By Cecilia Martinez-Gil
Él
todo el tiempo
me arrebata los fuegos
las ganas
y quiero creerte
pero de nuevo guardo silencio
de nuevo
todo el tiempo
las nubes
What are your thoughts on the importance of the arts and humanities and The Creative Process?
My poetry seeks to remind us that our bodies are made of Earth’s elements—somos Naturaleza—and emphasizes our interconnectedness. The video merges past footage with recent photographs of the untouched Atlantic coast in eastern Uruguay, where my family has vacationed for generations, a region free from corporate exploitation. My daughter, Magaluna, was born in Los Angeles but conceived in this wild region, and she was named after a Shaman chief from the Indigenous Charrúas, my ancestors, who, before the Spanish colonization, freely roamed these lands. These clouds symbolize a decolonized world where nature thrives, and people appreciate its fleeting beauty. This work combines original music by my husband, Federico Ramos, (Coco and Encanto) and photography by my cousin, Gabriela Gil, (a psychologist, a flamenco dancer, and an art couch focused on psychosomatic healing) with my early new adult poetry filled with simplicity.
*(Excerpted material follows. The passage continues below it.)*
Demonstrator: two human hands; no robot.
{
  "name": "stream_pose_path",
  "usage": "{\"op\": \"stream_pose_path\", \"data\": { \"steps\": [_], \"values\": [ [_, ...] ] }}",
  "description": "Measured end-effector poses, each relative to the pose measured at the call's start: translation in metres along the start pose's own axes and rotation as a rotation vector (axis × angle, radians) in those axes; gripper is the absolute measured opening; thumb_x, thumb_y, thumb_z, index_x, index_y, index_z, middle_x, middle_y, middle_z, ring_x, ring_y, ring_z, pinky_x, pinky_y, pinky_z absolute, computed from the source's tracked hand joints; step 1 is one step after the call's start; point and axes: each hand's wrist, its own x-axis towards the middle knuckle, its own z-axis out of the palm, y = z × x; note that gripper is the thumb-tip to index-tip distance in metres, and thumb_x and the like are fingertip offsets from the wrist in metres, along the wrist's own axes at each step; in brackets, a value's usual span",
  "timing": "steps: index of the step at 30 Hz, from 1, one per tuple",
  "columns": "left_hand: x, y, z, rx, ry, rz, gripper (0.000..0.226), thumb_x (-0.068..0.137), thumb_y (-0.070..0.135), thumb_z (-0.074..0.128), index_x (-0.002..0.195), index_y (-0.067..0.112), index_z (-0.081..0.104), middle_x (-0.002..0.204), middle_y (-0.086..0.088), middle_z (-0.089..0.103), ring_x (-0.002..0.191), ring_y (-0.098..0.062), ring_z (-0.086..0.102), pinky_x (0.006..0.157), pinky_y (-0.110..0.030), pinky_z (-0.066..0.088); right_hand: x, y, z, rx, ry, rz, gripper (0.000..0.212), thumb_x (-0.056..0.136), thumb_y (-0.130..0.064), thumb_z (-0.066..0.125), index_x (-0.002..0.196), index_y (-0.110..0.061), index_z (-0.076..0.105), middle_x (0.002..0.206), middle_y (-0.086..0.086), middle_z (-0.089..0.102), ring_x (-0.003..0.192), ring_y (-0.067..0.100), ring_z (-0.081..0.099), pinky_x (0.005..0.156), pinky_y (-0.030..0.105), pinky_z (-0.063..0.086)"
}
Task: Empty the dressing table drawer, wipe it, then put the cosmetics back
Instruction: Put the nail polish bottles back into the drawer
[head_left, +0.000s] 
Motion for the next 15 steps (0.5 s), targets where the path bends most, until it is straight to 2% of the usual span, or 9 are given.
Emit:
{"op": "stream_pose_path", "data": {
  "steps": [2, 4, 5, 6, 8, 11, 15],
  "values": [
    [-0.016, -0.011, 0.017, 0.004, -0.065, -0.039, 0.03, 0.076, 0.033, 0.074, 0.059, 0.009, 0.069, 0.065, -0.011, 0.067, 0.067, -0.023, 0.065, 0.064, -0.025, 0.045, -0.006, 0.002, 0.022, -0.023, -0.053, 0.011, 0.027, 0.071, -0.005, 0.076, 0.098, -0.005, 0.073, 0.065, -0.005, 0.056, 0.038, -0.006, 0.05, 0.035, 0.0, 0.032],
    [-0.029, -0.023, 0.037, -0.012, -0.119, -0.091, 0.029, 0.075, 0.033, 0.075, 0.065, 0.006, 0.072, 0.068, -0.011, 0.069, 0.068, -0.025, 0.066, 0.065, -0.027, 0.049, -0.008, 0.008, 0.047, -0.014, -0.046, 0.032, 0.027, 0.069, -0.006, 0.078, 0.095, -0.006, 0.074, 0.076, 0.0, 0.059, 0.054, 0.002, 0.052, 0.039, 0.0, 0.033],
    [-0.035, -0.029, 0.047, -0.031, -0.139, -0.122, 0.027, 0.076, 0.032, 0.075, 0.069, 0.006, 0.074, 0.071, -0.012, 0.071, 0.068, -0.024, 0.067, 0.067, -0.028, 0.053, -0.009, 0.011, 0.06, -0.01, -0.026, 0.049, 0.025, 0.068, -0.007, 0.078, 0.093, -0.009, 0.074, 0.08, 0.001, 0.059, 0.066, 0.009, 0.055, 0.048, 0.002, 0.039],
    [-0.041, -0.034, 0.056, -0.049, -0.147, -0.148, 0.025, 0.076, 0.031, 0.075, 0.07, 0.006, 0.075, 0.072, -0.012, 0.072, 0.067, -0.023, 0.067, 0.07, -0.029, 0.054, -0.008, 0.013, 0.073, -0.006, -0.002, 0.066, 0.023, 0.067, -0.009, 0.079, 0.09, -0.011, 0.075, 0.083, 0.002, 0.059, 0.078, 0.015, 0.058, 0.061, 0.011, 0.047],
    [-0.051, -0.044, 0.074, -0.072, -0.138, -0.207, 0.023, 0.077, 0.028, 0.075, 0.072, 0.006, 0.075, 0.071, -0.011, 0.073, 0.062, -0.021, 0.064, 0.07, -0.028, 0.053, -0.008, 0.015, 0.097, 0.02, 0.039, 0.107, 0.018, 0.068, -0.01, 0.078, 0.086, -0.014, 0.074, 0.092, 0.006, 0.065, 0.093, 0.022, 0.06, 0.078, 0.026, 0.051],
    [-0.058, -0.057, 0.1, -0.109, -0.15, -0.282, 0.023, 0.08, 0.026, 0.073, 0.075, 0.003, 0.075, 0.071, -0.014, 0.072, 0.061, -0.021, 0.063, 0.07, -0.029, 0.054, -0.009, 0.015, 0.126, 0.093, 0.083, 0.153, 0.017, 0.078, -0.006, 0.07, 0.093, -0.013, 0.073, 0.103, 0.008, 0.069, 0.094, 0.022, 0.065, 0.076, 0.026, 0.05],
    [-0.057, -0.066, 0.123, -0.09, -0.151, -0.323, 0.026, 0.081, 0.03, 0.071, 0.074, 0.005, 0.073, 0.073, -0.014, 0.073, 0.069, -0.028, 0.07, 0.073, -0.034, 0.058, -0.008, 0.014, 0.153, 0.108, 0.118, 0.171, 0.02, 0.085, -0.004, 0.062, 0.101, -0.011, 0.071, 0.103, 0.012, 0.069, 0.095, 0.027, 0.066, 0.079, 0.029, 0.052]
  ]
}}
Together, they enrich our imagination and experience.
Creative endeavors can challenge traditional views and transform the human spirit, but true magic happens through collaboration, connecting writers, musicians, photographers, and viewers. Any creative endeavor translates and transports experience, challenging the Darwinian theory of evolution and transforming the human spirit while finding sustenance in creativity, artistic endeavors, and the imagination. But it’s in collaboration that the true magic of creative expression is enhanced. It connects the writer and the reader, the composer and the listener, the photographer, and the viewer.
I have worked multiple times in collaboration with artists from different backgrounds and with unique and distinctive artistic expressions. I call this intersectionality and interdisciplinary collaborative work creative cross-pollination.
What was the inspiration for your creative work?: Watching the sky at sunsets, at sunrises, and randomly, during daylight and nighttime continues to surprise me and awe me, besides giving me a few minutes of solace and a break from the oppressive and anxious time we live in when most people stare down at a rectangular light promising a spur of dopamine in the compulsive scrolling of social media screens.
Tell us something about the natural world that you love and don’t wish to lose. What are your thoughts on the kind of world we are leaving for the next generation?
In this poem, the clouds are anthropomorphized in the figure of a lover as a metaphor for the fleeting nature of desire, pleasure, and ethereal peace as the clouds move onward on the sky stewarded by winds, though they are always omnipresent. I have always been obsessed with cloud formation and have painstakingly observed them and their patterns in either the Southern hemisphere of my native land, the northern hemisphere of my chosen land, and across my traveling experience as a backpacking migrant always in search of my roots across the dozen countries I have visited and inhabited in keenly aware of the skylight and ceilings, wild or urban, sheltering me. I am always looking up, trying to tap into its weather signs, which are quirky in recent decades with unpredictable chances for rain with the sun, storms, temperature extremes, and natural disasters across Earth, though human-induced problems exacerbating climate change.